Content starts

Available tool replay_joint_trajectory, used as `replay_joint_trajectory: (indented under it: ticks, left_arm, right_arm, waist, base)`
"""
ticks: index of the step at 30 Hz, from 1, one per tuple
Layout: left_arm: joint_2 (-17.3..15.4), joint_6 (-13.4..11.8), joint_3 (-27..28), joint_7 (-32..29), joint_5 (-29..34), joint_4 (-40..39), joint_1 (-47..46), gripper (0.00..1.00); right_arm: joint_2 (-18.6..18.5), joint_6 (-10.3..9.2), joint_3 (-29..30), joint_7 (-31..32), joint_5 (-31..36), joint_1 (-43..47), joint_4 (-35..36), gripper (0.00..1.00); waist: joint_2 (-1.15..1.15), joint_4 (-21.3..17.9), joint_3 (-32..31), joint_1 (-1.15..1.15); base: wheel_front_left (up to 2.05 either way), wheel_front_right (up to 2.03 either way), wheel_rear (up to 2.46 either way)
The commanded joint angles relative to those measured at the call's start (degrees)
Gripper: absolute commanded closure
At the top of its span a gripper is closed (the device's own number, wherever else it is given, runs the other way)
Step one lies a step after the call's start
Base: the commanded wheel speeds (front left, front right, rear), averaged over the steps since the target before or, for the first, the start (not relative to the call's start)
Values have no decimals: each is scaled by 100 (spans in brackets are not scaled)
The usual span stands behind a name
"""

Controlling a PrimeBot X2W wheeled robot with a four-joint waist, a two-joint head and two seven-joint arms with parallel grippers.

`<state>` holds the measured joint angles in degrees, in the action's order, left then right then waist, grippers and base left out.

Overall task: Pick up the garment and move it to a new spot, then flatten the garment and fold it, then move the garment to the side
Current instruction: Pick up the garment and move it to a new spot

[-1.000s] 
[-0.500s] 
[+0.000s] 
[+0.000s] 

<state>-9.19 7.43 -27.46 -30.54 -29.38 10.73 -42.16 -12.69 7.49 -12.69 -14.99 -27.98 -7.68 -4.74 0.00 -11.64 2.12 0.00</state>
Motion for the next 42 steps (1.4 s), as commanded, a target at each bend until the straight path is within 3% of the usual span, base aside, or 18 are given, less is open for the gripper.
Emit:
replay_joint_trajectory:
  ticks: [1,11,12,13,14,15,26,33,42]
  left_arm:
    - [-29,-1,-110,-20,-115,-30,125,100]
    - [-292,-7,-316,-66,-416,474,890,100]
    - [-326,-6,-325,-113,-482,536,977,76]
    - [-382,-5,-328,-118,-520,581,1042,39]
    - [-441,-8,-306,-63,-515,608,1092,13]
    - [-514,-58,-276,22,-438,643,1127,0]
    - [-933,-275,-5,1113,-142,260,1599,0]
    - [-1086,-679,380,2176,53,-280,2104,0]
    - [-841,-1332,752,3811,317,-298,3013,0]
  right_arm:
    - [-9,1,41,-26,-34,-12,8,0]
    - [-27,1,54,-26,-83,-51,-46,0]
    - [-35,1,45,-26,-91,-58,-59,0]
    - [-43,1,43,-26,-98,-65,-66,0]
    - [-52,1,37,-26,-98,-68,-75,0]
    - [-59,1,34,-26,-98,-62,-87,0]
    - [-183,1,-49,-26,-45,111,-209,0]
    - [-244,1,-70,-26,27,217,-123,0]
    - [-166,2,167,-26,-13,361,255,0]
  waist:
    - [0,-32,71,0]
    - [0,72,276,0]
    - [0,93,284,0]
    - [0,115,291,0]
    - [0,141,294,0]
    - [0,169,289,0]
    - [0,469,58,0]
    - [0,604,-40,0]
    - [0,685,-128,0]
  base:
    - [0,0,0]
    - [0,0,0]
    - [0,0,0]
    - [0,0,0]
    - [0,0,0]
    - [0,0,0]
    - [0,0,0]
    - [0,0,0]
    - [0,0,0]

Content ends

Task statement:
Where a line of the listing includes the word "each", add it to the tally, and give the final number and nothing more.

Answer:
2